_SUPPLIED DATA_.
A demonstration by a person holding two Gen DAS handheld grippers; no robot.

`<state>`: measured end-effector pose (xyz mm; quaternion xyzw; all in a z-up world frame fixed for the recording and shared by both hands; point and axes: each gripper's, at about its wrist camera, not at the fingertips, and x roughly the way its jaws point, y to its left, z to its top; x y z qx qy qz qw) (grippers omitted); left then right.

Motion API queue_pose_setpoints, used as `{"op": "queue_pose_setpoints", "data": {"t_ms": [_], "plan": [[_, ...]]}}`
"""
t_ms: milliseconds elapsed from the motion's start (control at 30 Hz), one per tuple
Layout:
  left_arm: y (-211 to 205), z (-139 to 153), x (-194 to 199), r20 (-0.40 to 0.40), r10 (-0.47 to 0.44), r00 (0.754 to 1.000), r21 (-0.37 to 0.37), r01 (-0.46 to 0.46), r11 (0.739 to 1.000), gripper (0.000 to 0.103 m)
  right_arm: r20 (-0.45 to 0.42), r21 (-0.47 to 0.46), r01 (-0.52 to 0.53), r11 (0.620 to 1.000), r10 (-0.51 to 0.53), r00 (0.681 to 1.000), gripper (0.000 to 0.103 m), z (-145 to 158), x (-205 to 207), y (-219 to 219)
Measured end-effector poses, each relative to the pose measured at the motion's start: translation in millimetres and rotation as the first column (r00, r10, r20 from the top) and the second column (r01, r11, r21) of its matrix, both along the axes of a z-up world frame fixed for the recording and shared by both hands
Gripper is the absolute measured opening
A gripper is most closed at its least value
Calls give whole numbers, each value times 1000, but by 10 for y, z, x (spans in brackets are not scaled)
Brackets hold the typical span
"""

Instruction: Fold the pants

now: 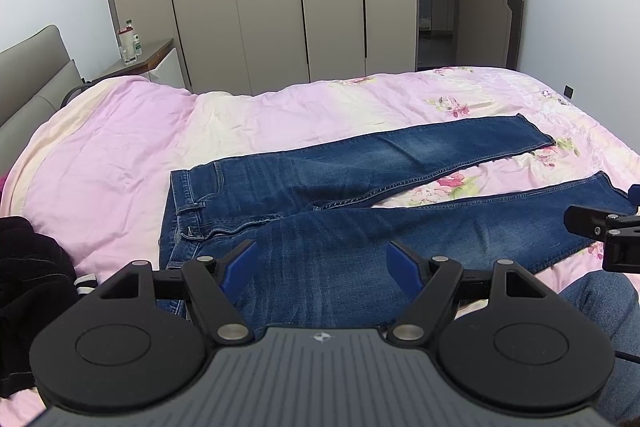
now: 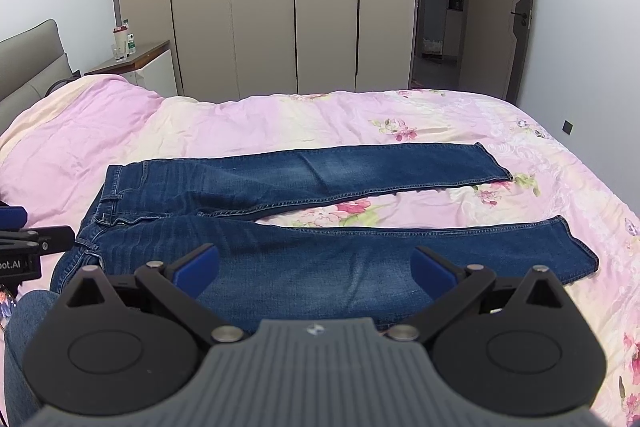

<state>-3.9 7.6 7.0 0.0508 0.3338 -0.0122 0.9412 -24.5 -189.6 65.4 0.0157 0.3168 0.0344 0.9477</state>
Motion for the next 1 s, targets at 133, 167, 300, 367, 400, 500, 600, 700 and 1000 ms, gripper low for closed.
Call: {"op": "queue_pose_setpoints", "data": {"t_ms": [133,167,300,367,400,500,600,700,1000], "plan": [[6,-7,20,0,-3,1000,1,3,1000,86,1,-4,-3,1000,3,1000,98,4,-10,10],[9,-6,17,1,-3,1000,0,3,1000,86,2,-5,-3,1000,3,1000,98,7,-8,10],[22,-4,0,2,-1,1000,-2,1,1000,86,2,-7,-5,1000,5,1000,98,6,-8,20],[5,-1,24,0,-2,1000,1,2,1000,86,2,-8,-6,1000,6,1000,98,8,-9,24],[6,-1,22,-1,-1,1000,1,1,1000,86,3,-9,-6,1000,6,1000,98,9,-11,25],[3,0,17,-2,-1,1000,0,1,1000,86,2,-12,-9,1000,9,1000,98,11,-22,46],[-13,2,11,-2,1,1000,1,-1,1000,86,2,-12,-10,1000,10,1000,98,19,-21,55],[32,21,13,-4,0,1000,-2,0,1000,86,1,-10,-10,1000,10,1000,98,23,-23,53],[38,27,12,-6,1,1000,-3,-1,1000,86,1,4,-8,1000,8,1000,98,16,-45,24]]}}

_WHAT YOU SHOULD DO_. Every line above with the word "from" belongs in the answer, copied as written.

_WRITTEN SOLUTION_.
t_ms: milliseconds elapsed from the motion's start (control at 30 Hz), one per tuple
Measured end-effector poses, each relative to the pose measured at the motion's start: translation in millimetres and rotation as the first column (r00, r10, r20 from the top) and the second column (r01, r11, r21) of its matrix, both along the axes of a z-up world frame fixed for the recording and shared by both hands

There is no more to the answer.